– Вот только неизвестно, чем заняты сейчас большевистские агенты, которые были на борту у Кироса, – сказал офицер. – Ничего о них не знаю.
– Пусть вас это не беспокоит. С ними вопрос улажен.
После этих слов Навиа, остановившись, пытливо посмотрел на Фалько, благо в этот миг они оказались как раз под лампой в стеклянном колпаке, густо покрытом налетом морской соли.
– Улажен, – бесстрастно повторил Фалько.
Офицер еще посмотрел на него. Потом вздернул бровь:
– Когда мне вас рекомендовали, оказывается, не преувеличивали.
Фалько затянулся напоследок и швырнул окурок за борт.
– Каждый делает, что может.
– Прежде всего, – сказал Кирос, как бы подводя итог долгим размышлениям. – Прежде всего я – моряк.
Это утверждение выглядело неуместным или ненужным. Адресовано оно было Навиа, и тот кивнул. Славно как спелись, подумал Фалько. И решил, что станет невидимкой. Вернее – останется.
Оба капитана, держа фуражки на коленях, сидели в креслах напротив друг друга. В темно-синих форменных тужурках с золотыми галунами на обшлагах: у франкиста – поверх белой сорочки и галстука, у республиканца – поверх тонкого свитера с высоким воротом. За окном по-прежнему царствовали туман и тьма. Керосиновая лампа освещала лица моряков, оставляя в тени тот угол кабинета, где, прислонившись к стене, стоял Фалько. Он уже десять минут стоял так, молча и неподвижно, слушая диалог людей, которым спустя несколько часов предстояла схватка в открытом море.

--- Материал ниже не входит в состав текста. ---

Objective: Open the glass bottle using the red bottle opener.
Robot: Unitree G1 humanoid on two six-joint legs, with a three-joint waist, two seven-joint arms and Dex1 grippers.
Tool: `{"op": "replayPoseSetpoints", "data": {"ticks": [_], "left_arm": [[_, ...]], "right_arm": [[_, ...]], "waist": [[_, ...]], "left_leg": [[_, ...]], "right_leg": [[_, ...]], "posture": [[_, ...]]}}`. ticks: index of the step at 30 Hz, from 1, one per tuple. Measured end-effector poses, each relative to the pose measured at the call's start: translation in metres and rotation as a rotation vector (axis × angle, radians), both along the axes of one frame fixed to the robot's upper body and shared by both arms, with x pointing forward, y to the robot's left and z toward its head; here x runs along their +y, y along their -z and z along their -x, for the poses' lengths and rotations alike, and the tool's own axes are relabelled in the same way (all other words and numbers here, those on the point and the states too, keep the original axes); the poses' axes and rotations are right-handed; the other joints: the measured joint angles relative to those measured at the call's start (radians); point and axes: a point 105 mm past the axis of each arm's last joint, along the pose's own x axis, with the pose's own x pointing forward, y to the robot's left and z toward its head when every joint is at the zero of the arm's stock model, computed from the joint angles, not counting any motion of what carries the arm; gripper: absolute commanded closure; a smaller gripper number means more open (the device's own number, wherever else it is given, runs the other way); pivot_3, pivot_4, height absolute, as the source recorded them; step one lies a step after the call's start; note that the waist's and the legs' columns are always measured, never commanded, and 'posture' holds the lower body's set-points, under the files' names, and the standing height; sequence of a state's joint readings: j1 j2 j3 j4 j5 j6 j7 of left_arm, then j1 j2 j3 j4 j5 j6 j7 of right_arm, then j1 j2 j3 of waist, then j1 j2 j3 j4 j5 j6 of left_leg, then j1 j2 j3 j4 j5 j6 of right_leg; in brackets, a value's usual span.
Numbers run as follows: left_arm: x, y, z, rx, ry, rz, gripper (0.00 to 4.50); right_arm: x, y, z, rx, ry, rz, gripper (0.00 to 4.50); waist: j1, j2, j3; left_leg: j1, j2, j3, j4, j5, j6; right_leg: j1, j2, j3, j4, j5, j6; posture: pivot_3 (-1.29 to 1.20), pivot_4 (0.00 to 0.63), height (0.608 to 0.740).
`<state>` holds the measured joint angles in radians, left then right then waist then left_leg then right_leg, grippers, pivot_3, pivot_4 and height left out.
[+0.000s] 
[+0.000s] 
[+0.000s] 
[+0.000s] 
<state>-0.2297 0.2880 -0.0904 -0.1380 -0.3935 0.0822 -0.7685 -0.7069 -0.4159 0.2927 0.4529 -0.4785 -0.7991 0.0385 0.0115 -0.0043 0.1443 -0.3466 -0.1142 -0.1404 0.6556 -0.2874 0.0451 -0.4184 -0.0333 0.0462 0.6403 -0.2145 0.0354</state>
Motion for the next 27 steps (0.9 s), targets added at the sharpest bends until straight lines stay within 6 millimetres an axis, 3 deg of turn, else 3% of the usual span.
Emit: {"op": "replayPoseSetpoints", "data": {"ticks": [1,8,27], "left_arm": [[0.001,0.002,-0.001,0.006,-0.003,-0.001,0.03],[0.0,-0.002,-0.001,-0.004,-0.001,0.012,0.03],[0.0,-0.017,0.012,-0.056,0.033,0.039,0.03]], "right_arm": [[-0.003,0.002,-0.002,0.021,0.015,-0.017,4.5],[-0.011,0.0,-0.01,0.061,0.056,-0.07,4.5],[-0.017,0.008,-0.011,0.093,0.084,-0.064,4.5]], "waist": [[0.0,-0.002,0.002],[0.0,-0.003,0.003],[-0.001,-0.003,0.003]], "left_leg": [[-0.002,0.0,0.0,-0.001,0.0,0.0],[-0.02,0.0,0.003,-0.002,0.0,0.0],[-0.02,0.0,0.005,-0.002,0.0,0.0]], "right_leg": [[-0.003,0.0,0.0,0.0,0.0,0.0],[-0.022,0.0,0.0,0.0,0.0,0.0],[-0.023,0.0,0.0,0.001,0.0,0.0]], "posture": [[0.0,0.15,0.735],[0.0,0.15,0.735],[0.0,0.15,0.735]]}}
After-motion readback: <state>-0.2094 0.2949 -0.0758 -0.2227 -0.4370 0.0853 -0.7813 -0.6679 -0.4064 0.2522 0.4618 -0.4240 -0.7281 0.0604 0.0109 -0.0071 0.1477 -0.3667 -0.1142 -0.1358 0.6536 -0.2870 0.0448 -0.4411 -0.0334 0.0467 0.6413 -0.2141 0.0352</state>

– Прежде всего, – повторил Кирос.
Голубые глаза смотрели на собеседника с редкостным простодушием. Можно было подумать, что он ждет какого-то одобрения или признания того, что это весомый аргумент в его пользу.
Навиа пошевелился в кресле и упер ладони в подлокотники.
– Полагаю, – ответил он, – что никак иначе вы поступить и не могли.
Кирос энергично и резко двинул сверху вниз лысую загорелую голову. В рыже-седых зарослях бороды мелькнула печальная усмешка.
– Я знал, что вы поймете, – сказал он.
Навиа развел руками:
– Понять – это все, что я могу сделать для вас и для «Маунт-Касл».